> **What is needed**: Copy each line of the data exactly. Leave nothing out.

========

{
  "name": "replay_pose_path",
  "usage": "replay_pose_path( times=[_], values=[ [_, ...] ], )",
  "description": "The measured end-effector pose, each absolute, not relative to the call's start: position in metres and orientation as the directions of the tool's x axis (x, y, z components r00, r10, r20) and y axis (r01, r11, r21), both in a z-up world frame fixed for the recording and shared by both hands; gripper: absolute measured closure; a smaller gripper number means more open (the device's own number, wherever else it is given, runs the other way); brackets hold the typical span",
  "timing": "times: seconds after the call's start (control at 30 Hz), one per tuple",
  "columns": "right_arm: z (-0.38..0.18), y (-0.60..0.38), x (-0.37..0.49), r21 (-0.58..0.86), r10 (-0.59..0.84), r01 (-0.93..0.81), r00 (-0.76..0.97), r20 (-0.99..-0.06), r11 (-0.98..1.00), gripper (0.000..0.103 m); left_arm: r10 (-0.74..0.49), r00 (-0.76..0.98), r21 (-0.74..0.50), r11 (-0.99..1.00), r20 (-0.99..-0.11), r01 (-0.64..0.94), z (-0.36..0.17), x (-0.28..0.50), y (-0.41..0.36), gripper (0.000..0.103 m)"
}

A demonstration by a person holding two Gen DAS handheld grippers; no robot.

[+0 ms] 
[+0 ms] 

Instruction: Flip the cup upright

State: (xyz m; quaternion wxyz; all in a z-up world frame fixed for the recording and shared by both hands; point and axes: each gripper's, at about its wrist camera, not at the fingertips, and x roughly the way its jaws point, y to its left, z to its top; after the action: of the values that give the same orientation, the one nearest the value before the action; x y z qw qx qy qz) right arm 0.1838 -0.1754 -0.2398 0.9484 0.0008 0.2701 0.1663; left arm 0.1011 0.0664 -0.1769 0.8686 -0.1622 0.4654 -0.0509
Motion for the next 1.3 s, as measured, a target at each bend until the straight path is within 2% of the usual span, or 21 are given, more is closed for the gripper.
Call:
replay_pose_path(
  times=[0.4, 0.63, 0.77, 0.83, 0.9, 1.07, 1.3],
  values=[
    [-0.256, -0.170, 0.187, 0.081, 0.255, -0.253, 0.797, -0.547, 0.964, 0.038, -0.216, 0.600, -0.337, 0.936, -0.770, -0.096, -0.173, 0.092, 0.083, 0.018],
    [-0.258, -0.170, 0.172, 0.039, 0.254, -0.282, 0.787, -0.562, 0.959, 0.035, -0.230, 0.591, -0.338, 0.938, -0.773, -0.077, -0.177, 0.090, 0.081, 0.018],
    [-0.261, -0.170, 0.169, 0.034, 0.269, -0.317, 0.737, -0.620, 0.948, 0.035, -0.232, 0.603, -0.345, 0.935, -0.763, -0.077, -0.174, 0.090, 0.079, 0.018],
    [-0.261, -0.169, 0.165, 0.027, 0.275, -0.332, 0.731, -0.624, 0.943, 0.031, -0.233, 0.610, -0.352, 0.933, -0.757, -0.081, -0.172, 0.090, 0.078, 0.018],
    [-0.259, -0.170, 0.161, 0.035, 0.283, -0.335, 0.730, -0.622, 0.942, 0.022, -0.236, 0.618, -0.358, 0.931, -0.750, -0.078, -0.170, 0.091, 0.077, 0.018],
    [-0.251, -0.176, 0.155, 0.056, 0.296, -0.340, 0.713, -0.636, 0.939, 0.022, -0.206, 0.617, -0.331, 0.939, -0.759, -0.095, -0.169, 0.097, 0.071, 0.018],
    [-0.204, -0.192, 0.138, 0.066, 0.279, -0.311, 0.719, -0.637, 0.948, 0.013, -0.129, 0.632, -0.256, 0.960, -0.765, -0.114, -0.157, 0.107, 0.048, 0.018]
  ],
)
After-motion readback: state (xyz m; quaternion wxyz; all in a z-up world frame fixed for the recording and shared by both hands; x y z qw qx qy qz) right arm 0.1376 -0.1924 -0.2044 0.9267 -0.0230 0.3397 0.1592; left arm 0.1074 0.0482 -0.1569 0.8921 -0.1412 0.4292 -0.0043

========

> **Answer box**:
{
  "name": "replay_pose_path",
  "usage": "replay_pose_path( times=[_], values=[ [_, ...] ], )",
  "description": "The measured end-effector pose, each absolute, not relative to the call's start: position in metres and orientation as the directions of the tool's x axis (x, y, z components r00, r10, r20) and y axis (r01, r11, r21), both in a z-up world frame fixed for the recording and shared by both hands; gripper: absolute measured closure; a smaller gripper number means more open (the device's own number, wherever else it is given, runs the other way); brackets hold the typical span",
  "timing": "times: seconds after the call's start (control at 30 Hz), one per tuple",
  "columns": "right_arm: z (-0.38..0.18), y (-0.60..0.38), x (-0.37..0.49), r21 (-0.58..0.86), r10 (-0.59..0.84), r01 (-0.93..0.81), r00 (-0.76..0.97), r20 (-0.99..-0.06), r11 (-0.98..1.00), gripper (0.000..0.103 m); left_arm: r10 (-0.74..0.49), r00 (-0.76..0.98), r21 (-0.74..0.50), r11 (-0.99..1.00), r20 (-0.99..-0.11), r01 (-0.64..0.94), z (-0.36..0.17), x (-0.28..0.50), y (-0.41..0.36), gripper (0.000..0.103 m)"
}

A demonstration by a person holding two Gen DAS handheld grippers; no robot.

[+0 ms] 
[+0 ms] 

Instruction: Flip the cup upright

State: (xyz m; quaternion wxyz; all in a z-up world frame fixed for the recording and shared by both hands; point and axes: each gripper's, at about its wrist camera, not at the fingertips, and x roughly the way its jaws point, y to its left, z to its top; after the action: of the values that give the same orientation, the one nearest the value before the action; x y z qw qx qy qz) right arm 0.1838 -0.1754 -0.2398 0.9484 0.0008 0.2701 0.1663; left arm 0.1011 0.0664 -0.1769 0.8686 -0.1622 0.4654 -0.0509
Motion for the next 1.3 s, as measured, a target at each bend until the straight path is within 2% of the usual span, or 21 are given, more is closed for the gripper.
Call:
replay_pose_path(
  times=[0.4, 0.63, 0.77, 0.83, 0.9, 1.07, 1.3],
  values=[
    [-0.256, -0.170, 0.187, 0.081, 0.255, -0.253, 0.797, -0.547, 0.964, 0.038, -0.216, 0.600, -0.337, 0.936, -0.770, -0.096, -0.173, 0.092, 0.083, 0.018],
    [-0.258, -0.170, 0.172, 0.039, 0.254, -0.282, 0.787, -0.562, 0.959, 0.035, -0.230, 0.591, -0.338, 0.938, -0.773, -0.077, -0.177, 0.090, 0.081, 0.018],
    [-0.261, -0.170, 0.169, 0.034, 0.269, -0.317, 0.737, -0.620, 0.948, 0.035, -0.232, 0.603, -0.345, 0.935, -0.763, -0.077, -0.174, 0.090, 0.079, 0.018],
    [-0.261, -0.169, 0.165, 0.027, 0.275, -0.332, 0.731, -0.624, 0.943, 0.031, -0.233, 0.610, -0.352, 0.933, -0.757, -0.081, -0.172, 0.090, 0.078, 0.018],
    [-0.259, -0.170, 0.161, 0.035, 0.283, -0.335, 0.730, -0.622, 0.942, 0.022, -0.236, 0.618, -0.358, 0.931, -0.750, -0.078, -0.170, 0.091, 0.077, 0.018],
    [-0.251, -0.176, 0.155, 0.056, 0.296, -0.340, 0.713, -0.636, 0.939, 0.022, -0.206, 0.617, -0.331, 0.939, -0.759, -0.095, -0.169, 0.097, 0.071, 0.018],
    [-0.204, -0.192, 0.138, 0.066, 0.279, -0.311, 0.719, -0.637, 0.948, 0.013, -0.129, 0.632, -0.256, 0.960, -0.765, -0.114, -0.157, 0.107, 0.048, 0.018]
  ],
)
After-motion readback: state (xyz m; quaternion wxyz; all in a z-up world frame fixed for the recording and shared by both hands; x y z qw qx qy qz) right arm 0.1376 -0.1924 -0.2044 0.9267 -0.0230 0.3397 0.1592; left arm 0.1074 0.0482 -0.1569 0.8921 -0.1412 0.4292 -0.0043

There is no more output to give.